I Really Ought To Be Working…

Today was the day I was supposed to knuckle down and start working on Book 4: Dragonbreath and the Lord of Bats. (Working title "Batbreath.") Really. I have a couple of chapters already, but the book needs to get done this month, and I was gonna put some serious work in on it.

Instead, I found myself noodling around with…well…this.

Some preliminary explanation–I picked up Brom’s The Child Thief t’other day, haven’t read it yet, which is a dark retelling of Peter Pan.
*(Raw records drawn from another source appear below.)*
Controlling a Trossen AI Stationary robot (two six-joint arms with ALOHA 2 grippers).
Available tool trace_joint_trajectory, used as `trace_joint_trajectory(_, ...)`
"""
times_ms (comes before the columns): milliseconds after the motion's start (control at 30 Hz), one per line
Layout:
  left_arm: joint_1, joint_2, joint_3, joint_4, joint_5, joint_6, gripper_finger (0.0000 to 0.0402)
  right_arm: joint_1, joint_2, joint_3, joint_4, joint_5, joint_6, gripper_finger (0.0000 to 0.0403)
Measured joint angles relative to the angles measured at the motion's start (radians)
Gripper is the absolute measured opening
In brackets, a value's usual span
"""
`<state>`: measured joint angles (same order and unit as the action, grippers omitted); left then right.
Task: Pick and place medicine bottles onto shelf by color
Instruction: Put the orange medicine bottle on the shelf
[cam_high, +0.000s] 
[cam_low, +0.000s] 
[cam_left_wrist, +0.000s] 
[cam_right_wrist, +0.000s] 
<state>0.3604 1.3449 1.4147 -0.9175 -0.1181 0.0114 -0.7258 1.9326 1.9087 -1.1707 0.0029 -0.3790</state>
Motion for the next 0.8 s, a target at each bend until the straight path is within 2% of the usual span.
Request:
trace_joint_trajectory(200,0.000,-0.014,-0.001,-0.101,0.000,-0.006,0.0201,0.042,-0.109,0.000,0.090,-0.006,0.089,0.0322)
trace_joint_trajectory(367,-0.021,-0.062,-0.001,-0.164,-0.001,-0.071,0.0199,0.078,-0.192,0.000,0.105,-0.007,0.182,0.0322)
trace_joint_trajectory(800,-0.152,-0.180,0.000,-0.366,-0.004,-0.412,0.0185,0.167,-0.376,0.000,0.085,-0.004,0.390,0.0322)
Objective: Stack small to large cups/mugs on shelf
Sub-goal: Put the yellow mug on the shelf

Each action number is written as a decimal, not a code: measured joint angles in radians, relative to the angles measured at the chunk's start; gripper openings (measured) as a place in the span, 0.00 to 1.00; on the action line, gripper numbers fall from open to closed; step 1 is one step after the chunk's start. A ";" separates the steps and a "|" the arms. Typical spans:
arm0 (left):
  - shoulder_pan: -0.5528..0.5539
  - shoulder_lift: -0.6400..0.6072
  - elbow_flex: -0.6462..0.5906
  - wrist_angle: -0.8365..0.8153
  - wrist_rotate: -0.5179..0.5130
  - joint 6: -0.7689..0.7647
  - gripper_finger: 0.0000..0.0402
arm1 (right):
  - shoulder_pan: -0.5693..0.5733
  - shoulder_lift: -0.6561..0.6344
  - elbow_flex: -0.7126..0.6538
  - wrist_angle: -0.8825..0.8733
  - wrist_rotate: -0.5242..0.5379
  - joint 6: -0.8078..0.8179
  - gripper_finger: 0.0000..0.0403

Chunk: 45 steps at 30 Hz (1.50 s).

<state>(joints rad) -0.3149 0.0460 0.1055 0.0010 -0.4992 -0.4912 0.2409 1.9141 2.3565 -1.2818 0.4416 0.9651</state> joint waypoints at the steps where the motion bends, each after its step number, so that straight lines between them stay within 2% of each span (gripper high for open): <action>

This got me thinking about all the dark retellings of kid’s classics out there…Wicked, and The Graveyard Book and so many people have done evil Alice in Wonderland that probably the edgiest thing you could do with it is play it completely straight and cute.* So I started thinking about what classics haven’t been done yet, because I really do like the genre.

My first thought was Wind in the Willows, and I was going interesting places with that–Ratty as a ratspeaker, communing with an army of rodents, and Mole as a young member of a tunnel-dwelling race and the weasels as deranged cannibal cultists and Toad, instead of motorcars and gypsy caravans, having passionate dabblings in bondage and occultism. (I vetoed Kevin’s Marquis de Sade-influenced version of Winnie the Pooh, "One Hundred Twenty Days of the Hundred Acre Wood," on the grounds that if he kept saying creepy things in Piglet’s voice, I couldn’t be held responsible for my actions.)**

And then, it hit me. The sacred cow, if you spend any time in the Upper Midwest. The books that I have frequently wanted to re-write because I was so infuriated by the combination of idiocy and ill-luck they displayed. 

And then I spent the morning writing this, because I’m basically a bad person.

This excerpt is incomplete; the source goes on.